Le 28/03/2023, la division d’opposition rend la présente
DÉCISION:
1. L’opposition no B 3 164 350 est accueillie pour tous les produits contestés.
2. La demande de marque de l’Union européenne no 18 610 783 est rejetée dans son intégralité.
3. La demanderesse supporte les frais, fixés à 620 EUR.
MOTIFS
Le 17/02/2022, l’opposante a formé une opposition contre tous les produits visés par la
demande de marque de l’Union européenne no 18 610 783 (marque figurative). L’opposition est fondée sur l’enregistrement de la marque française no 4 703
108 (marque figurative). L’opposante a invoqué l’article 8, paragraphe 1, point b) du RMUE.
Risque de confusion — article 8, paragraphe 1, point b), du RMUE
Constitue un risque de confusion le risque que le public puisse croire que les produits ou les services en cause, dans l’hypothèse où ils portent les marques en question, proviennent de la même entreprise ou, le cas échéant, d’entreprises liées économiquement. L’existence d’un risque de confusion dépend de l’appréciation, lors d’une évaluation globale, de plusieurs facteurs interdépendants. Ces facteurs incluent la similitude des signes, la similitude des produits et services, le caractère distinctif de la marque antérieure, les éléments distinctifs et dominants des signes en conflit et le public pertinent.

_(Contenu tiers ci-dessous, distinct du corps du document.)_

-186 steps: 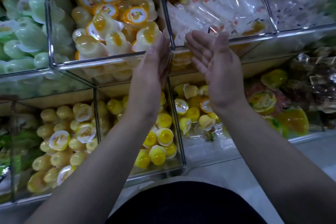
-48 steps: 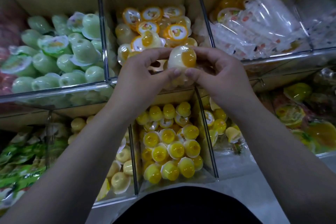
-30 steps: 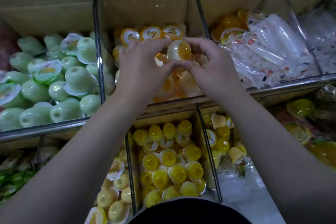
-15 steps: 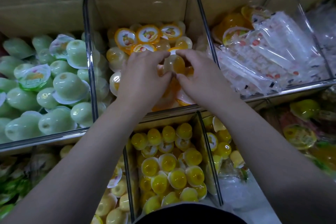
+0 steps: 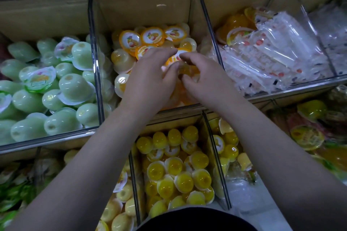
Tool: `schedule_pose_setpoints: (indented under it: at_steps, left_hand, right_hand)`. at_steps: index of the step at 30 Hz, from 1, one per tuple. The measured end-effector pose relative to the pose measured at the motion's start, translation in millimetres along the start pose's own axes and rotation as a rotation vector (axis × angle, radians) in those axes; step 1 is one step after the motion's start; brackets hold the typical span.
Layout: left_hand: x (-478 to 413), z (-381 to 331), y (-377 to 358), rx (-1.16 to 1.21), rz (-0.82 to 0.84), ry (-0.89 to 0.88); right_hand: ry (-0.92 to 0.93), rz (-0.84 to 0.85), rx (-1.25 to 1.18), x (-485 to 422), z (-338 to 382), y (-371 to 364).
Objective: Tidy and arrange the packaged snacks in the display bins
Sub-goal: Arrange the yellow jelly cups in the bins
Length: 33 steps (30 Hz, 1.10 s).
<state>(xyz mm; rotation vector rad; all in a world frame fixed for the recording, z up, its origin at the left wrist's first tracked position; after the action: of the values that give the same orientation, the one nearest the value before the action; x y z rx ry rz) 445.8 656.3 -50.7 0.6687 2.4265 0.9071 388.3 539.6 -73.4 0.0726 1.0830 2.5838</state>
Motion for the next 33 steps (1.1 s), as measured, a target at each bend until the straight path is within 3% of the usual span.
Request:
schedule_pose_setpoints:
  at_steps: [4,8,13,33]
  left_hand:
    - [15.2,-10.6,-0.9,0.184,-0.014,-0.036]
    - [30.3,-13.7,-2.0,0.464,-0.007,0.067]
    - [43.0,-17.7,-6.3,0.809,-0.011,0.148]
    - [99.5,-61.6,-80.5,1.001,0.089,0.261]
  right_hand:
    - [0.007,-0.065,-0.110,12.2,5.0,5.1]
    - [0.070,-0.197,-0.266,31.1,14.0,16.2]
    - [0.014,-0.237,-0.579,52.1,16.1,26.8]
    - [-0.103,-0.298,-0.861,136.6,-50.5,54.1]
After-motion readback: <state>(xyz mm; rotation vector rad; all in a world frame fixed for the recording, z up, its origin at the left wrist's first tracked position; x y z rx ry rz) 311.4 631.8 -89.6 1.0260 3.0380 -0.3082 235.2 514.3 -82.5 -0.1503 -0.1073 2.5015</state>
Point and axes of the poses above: each hand's wrist, its own x-axis away from the middle knuckle, its own y-axis out of the back of the hand, z = x × y, the point moved 7 cm from there along -x, towards the middle knuckle, and after that the axes turned 2 degrees about z, right-handed, at the moved point
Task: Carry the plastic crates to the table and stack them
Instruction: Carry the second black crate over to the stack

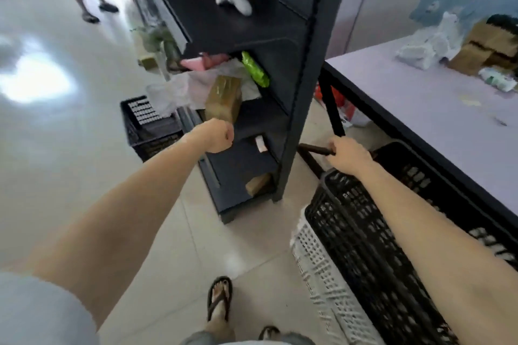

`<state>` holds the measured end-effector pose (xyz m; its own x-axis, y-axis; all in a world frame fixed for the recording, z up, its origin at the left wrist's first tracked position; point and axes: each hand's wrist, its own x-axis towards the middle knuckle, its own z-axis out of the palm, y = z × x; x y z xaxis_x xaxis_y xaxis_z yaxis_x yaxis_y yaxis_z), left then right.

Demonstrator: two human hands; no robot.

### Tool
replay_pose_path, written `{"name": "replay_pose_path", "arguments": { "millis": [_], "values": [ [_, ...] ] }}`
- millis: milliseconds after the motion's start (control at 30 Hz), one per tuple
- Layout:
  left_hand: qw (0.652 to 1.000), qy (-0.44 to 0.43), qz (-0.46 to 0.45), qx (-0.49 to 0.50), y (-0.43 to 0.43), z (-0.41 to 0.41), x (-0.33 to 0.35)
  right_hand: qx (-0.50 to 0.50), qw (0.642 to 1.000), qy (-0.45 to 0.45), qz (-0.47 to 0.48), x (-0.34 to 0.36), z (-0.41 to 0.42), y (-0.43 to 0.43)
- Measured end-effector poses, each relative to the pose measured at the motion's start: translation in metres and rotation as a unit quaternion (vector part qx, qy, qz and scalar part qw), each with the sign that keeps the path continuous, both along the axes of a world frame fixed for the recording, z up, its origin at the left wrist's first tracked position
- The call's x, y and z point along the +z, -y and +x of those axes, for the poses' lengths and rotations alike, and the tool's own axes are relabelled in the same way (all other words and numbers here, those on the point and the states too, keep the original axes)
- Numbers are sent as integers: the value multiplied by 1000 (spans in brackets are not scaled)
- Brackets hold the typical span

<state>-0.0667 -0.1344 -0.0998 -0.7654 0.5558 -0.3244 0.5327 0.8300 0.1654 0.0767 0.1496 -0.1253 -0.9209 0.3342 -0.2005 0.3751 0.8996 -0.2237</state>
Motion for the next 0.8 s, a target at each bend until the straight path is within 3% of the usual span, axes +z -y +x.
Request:
{"name": "replay_pose_path", "arguments": {
  "millis": [167, 367, 600, 800],
  "values": [
    [990, -50, -10, 135, 139, 4, 9, 128, 990, 54, 0, 14, -80, 112],
    [969, -36, -2, 245, 278, -16, 5, 255, 961, 105, 7, 20, -162, 280],
    [964, -43, -17, 262, 431, -74, -11, 314, 942, 116, 4, 12, -246, 475],
    [962, -18, -21, 273, 529, -148, -34, 318, 938, 138, -13, -10, -316, 593]
  ]
}}
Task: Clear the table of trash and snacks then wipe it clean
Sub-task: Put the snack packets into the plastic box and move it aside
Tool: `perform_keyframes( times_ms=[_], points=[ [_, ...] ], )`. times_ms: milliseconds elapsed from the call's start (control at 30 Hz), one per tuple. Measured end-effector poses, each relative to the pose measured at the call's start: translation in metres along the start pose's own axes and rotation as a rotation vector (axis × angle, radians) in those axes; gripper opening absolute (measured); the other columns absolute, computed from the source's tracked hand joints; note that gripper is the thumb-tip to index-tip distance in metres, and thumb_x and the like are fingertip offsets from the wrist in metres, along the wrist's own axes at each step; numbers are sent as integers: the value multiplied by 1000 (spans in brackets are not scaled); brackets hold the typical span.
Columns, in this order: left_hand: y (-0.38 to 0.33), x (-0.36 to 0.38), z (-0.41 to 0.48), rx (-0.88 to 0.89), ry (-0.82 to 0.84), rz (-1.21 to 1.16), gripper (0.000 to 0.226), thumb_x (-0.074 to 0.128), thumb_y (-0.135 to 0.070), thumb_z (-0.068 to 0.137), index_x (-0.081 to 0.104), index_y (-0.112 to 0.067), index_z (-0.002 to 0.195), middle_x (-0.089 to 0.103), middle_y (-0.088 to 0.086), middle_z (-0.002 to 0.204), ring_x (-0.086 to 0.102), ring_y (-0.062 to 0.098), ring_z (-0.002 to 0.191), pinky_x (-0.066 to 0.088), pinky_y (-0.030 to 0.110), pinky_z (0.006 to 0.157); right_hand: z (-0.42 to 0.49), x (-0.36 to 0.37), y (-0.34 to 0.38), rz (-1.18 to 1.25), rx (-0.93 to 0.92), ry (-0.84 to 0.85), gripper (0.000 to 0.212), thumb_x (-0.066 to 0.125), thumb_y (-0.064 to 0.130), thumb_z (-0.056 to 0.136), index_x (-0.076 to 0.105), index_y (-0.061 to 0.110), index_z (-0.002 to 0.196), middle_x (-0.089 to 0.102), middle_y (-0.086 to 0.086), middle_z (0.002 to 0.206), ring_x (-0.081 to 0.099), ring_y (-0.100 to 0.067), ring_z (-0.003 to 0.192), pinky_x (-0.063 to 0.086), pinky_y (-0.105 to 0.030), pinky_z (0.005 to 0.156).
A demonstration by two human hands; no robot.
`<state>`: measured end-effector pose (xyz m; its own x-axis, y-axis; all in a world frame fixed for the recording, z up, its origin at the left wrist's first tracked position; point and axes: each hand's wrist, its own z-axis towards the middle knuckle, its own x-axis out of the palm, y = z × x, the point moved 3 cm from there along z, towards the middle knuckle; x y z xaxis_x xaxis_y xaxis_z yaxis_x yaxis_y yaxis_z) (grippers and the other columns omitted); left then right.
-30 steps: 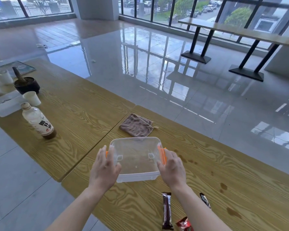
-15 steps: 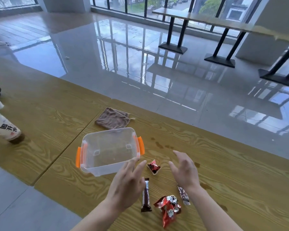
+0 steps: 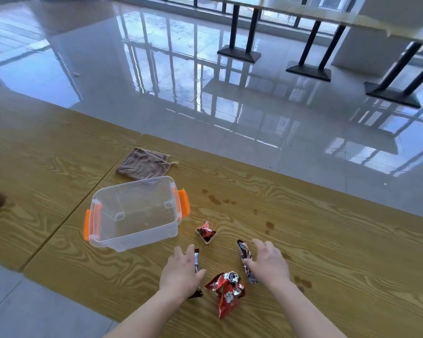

Décision sur l’opposition no B 3 164 350 Page sur 2 7
a) Les produits
Les produits sur lesquels l’opposition est fondée, sont les suivants:
Classe 29: Viande, poisson, volaille et gibier; extraits de viande; fruits et légumes conservés, surgelés, séchés et cuits; gelées, confitures, compotes; oeufs; lait et produits laitiers; huiles et graisses comestibles; amandes moulues; arachides préparées; beurre; crème de beurre; beurre d’arachides; beurre de cacao; boissons lactées où le lait prédomine; bouillons; champignons conservés; charcuterie; pommes chips; conserves de fruits; conserves de légumes; poisson en bocaux; conserves de viande; crème fouettée; crème [produits laitiers]; crustacés non vivants; en-cas à base de fruits; ferments lactiques à usage culinaire; gingembre [confiture]; graines de tournesol préparées; graines préparées; margarine; lait shakes; noix préparées; olives conservées; potages; pulpes de fruits; raisins secs; salades de fruits
Classe 30: Biscuits; pain, pâtisserie et confiserie; biscuits salés; pâtisseries salées; gâteaux; farines et préparations faites de céréales; café, thé, cacao et succédanés du café; riz; tapioca et sagou; glaces comestibles; sucre, miel, sirop de mélasse; levure, poudre pour faire lever; sel; moutarde; vinaigre, sauces; épices; glace à rafraîchir; glaces comestibles; pâtes alimentaires; confiserie à base d’amandes; pâte d’amandes; anisé; confiserie à base d’arachides; arômes, autres qu’huiles essentielles; ruban d’épices; biscottes; boissons à base de cacao; boissons (au café); boissons à base de chocolat; boissons à base de thé; arômes pour boissons, autres qu’huiles essentielles; bonbons; brioches; cannelle [épice]; caramels; en-cas à base de céréales; chapelure; cheeseburgers [sandwichs]; chicorée [succédané du café]; chocolat; flocons de maïs; coulis de fruits [sauces]; couscous (Gries); crackers; crème anglaise; crèmes glacées; crêpes (alimentation); pain d’épice; macarons [pâtisserie], fondants (confiserie); gaufres; glaçage pour gâteaux; glace brute, naturelle ou artificielle; infusions non médicinales; levain; madeleines; mayonnaise; menthe pour la confiserie; mousses [sucreries]; muesli; noix de muscade; pâte à gâteaux; petits-beurre; poivrons (assaisonnements); pizza; quiches; sucre; confiserie; farine de soja; tartes; tourtes; viennoiseries; pâte prêtée à rouleaux; pâte à tarte sautée; petits pains; pâte à tarte; pâte à pizza; pâte à pain
Les produits contestés sont les suivants:
Classe 29: Substituts de repas sous forme de barres à base de fruits; en-cas à base de fruits séchés.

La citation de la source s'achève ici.